Typical tax-deductible expenses consist of:
- Operating expenses
- Advertising and marketing costs
- Travel expenses
- Taxes (sales, fuel, excise)
- Tax preparation costs
- Legal services
HOW BUSINESS OWNERS BENEFIT FROM CORPORATE TAXATION
In general, business owners can benefit greatly from paying corporation taxes. They can deduct family medical insurance and fringe benefits from corporate tax returns rather than paying additional individual income tax. This makes it simpler to deduct losses as well as tax-deferred trusts and retirement plans.
There will not be a requirement to present evidence of this intention to make a profit prior to the deduction because a corporation may lawfully deduct the total amount of losses.
Any profit made by a corporation can be kept within the corporation, allowing it to more effectively plan its taxes and anticipate future tax benefits. In essence, paying personal taxes as a corporation can reduce the tax burden and keep their rate at the 21% cap allowed when filing.
Refer to Delaware company incorporation to know more about establishing a new corporation in Delaware.
Reach out to us at Relin Consultants for further assistance with your Delaware company’s taxation.
What is the corporate income tax rate in Delaware?
The corporate income tax rate in Delaware is a flat rate of 8.7%.
What is the minimum amount of income required to file a corporate tax return in Delaware?
Any corporation doing business in Delaware or deriving income from Delaware sources is required to file a corporate tax return, regardless of the amount of income earned.
When are corporate tax returns in Delaware due?
The returns are due on or before March 15th for calendar year filers, and on or before the 15th day of the third month following the end of the fiscal year for fiscal year filers.

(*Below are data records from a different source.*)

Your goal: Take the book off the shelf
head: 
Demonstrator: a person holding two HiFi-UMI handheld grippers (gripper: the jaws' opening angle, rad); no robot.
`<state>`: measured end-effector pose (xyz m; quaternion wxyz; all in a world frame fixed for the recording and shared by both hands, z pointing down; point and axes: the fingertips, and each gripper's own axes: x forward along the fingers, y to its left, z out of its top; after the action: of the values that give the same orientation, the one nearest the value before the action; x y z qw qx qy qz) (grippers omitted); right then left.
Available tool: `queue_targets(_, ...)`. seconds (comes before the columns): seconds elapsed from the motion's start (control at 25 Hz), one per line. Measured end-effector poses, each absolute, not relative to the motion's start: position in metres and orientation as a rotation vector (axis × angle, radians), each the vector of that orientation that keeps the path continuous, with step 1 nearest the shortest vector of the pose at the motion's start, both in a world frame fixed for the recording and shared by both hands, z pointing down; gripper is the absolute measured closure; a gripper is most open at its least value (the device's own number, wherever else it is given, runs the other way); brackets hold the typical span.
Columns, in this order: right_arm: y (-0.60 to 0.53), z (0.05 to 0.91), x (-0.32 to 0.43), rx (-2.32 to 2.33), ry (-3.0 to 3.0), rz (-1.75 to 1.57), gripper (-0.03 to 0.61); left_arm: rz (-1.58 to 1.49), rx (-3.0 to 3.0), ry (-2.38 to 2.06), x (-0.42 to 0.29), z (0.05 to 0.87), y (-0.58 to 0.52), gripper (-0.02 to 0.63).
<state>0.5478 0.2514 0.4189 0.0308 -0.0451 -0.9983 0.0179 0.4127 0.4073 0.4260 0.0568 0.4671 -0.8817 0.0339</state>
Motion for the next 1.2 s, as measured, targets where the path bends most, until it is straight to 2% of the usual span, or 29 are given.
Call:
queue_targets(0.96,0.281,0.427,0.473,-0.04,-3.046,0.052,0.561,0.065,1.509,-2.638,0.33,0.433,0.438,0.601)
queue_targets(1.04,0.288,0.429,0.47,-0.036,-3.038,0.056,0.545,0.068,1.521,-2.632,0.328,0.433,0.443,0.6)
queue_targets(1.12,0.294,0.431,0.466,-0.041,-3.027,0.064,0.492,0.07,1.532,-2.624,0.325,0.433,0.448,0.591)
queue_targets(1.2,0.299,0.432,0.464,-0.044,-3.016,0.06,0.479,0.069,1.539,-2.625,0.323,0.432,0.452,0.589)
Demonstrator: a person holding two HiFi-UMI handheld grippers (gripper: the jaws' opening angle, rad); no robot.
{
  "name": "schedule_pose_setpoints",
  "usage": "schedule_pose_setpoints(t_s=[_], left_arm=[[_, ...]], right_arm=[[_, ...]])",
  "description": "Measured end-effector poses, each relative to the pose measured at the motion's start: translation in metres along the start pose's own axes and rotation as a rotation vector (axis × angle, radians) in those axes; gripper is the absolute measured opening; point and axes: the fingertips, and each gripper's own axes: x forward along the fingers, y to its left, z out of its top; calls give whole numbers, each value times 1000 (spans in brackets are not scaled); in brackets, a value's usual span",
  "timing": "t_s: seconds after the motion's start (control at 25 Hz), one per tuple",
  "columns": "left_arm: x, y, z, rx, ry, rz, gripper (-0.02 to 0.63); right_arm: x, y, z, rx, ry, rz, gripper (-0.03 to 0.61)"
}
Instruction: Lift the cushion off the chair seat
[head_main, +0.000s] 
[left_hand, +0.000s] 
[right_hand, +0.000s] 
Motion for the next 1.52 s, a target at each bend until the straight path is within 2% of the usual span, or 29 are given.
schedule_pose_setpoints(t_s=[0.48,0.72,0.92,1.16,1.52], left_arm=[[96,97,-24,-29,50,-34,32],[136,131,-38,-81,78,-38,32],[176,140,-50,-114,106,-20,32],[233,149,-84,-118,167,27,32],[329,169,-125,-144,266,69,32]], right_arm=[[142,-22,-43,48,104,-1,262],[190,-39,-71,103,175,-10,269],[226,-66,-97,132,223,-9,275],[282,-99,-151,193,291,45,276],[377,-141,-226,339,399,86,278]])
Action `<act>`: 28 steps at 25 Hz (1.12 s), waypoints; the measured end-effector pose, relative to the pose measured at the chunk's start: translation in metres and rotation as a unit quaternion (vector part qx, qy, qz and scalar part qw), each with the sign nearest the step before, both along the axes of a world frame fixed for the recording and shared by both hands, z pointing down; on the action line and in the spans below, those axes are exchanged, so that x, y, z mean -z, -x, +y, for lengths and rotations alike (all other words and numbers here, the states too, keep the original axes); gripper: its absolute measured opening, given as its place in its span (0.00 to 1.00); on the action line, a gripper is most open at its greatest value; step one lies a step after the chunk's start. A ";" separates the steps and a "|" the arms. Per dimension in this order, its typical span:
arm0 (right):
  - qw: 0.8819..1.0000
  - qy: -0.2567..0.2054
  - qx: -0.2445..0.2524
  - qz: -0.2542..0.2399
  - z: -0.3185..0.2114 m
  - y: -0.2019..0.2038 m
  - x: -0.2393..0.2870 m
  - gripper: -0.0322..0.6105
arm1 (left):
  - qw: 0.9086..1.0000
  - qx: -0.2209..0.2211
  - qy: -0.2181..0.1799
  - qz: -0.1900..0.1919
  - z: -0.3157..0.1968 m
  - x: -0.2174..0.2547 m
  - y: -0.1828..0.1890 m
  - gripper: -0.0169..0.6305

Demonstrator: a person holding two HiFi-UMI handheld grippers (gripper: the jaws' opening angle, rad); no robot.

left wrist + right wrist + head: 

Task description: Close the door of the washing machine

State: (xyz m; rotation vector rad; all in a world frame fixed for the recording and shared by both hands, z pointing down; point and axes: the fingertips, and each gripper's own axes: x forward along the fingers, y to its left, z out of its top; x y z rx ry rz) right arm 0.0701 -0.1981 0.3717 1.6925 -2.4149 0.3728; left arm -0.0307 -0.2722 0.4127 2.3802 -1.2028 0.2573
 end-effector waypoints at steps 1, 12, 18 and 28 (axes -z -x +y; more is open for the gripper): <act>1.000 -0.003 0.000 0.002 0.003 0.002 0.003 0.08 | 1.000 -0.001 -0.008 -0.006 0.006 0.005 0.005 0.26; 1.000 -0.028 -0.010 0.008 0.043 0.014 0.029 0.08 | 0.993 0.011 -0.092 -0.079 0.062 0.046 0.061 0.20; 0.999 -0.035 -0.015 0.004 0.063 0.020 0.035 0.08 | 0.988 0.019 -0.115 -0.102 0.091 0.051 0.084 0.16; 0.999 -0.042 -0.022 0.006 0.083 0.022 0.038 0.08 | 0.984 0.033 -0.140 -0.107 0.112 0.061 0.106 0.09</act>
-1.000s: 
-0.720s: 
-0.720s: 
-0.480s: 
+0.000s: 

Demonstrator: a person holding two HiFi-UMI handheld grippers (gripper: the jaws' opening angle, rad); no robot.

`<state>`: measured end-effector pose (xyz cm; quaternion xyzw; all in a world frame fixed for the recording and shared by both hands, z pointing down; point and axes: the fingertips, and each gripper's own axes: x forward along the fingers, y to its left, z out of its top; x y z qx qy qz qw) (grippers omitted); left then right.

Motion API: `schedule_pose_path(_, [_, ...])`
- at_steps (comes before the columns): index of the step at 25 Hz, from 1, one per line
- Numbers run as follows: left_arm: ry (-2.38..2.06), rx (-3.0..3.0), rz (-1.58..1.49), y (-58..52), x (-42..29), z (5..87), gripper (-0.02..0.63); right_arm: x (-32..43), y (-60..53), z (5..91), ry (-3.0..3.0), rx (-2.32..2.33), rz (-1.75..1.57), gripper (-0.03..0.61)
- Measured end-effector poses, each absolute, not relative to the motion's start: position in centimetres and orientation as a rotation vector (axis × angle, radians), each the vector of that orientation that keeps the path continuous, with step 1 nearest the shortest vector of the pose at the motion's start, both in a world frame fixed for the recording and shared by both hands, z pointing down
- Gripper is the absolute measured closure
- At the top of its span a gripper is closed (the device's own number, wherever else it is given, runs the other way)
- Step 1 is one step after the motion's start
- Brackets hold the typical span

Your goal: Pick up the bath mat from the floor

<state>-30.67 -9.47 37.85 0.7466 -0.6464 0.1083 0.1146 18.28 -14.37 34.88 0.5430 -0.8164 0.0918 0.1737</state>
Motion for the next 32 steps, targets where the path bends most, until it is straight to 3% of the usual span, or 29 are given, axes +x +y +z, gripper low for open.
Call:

Are there any extensions available for corporate tax returns?
Yes, a six-month extension is available for filing the tax returns. However, the extension only applies to the filing of the return, not the payment of any tax owed. The extension must be requested before the original due date of the return.
What types of corporations are subject to Delaware corporate income tax?
Any corporation doing business in Delaware or deriving income from Delaware sources is subject to Delaware corporate income tax.
Are there any deductions or credits available to Delaware corporations?
Yes, Delaware offers a number of deductions and credits, including a credit for job creation, a research and development tax credit, and a manufacturing equipment and energy systems tax credit, among others.
What is the franchise tax in Delaware?
Delaware also imposes a franchise tax on corporations, which is based on the corporation’s authorized shares. The minimum franchise tax is $175, and the maximum is $200,000.